For 1), if $X_1,X_2$ are two solutions, we put $Y=X_1-X_2$ and we get $ 0=AY-YB, $ so that $AY=YB$. Then we have $ A^2Y=A(AY)=A(YB)=(AY)B=YB^2. $ By induction we deduce that $A^kY=YB^k$ for all $k\in\mathbb{N}$, and by linearity we get $ p(A)Y=Yp(B),\ \ p\in \mathbb{C}[x]. $ Now, since $A$ and $B$ have no common eigenvalues, we can choose a polynomial $p$ such that $p(A)=0$, $p(B)$ invertible (this would be a polynomial that is zero on all eigenvalues of $A$, and is nonzero on all eigenvalues of $B$). But then we get $ 0=Yp(B) $ with $p(B)$ invertible, so $Y=0$, i.e. $X_1=X_2$. That is, the solution is unique.
We now consider the map $X\mapsto AX-XB$ from $M_{n\times m}(\mathbb{C})$ into itself; this map is linear. By the uniqueness above, it is also injective; but in a finite-dimensional environment, this implies that it is also surjective. So given any $C$, there exists $X$ such that $AX-XB=C$. Thus there always exists a solution, and by above it is unique.
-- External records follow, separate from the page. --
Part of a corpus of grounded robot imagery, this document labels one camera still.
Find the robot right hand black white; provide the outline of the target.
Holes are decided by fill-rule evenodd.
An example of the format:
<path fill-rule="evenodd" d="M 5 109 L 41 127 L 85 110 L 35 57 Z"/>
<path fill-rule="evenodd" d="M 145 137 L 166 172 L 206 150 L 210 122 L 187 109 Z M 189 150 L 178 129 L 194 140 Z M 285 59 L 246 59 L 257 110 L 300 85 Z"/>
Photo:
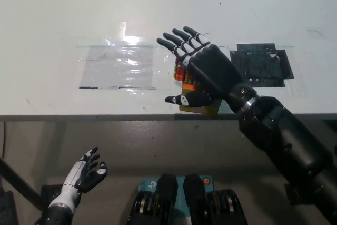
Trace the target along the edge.
<path fill-rule="evenodd" d="M 224 100 L 234 113 L 247 110 L 258 101 L 256 90 L 244 84 L 238 70 L 220 48 L 203 34 L 185 26 L 163 33 L 156 40 L 200 86 L 198 90 L 171 95 L 165 102 L 186 107 L 204 107 Z"/>

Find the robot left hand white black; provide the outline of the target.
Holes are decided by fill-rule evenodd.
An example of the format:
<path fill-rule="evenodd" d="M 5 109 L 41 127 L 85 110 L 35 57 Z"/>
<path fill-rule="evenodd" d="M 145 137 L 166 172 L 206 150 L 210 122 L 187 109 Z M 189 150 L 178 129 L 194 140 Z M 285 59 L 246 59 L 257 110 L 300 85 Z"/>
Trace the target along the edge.
<path fill-rule="evenodd" d="M 107 165 L 104 161 L 98 163 L 100 155 L 98 147 L 87 151 L 75 162 L 63 185 L 74 187 L 80 193 L 87 193 L 102 182 L 107 176 Z"/>

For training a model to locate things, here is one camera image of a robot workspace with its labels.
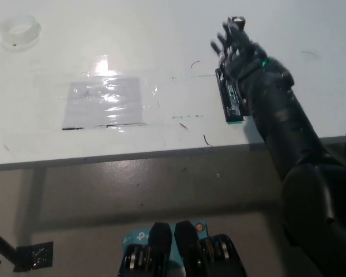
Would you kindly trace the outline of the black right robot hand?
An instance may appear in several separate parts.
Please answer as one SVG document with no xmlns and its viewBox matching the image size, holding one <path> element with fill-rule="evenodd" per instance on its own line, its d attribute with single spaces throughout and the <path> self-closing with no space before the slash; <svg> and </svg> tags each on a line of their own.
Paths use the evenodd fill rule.
<svg viewBox="0 0 346 277">
<path fill-rule="evenodd" d="M 246 20 L 242 16 L 227 18 L 223 22 L 224 34 L 218 33 L 210 46 L 219 58 L 218 70 L 226 79 L 243 81 L 268 63 L 268 55 L 245 32 Z"/>
</svg>

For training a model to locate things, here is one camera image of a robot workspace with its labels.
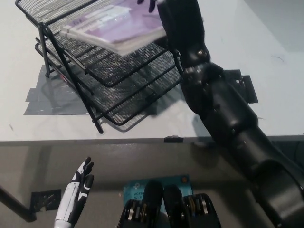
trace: floor
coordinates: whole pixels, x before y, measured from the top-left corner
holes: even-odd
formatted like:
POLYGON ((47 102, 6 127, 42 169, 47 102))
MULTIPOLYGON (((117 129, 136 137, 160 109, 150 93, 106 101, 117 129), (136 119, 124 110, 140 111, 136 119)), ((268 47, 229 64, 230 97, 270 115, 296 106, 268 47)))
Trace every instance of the floor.
MULTIPOLYGON (((33 191, 62 189, 86 156, 95 162, 92 192, 76 228, 116 228, 123 185, 141 178, 189 174, 195 193, 211 197, 223 228, 273 228, 228 153, 190 144, 0 147, 0 184, 29 206, 33 191)), ((56 211, 26 223, 0 204, 1 228, 52 228, 56 211)))

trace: table surface
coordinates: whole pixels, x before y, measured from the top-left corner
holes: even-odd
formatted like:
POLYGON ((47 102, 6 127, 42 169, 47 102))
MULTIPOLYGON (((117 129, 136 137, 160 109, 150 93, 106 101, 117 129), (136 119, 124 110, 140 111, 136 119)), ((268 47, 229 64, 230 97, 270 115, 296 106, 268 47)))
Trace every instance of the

For 2), let $\lambda$ be an eigenvalue of $A$, and let $ M=\{v:\ Av=\lambda v\}. $ For $v\in M$, $A(Bv)=BAv=\lambda Bv$, so $BM\subset M$. So we can consider $B$ as an operator restricted to $M$; there has to be an eigenvalue $\mu$ of $B|_M$, and so there exists $w$ such that $Bw=\mu w$. So $w$ is an eigenvector for $B$, and since it is in $M$ it is also an eigenvector for $A$.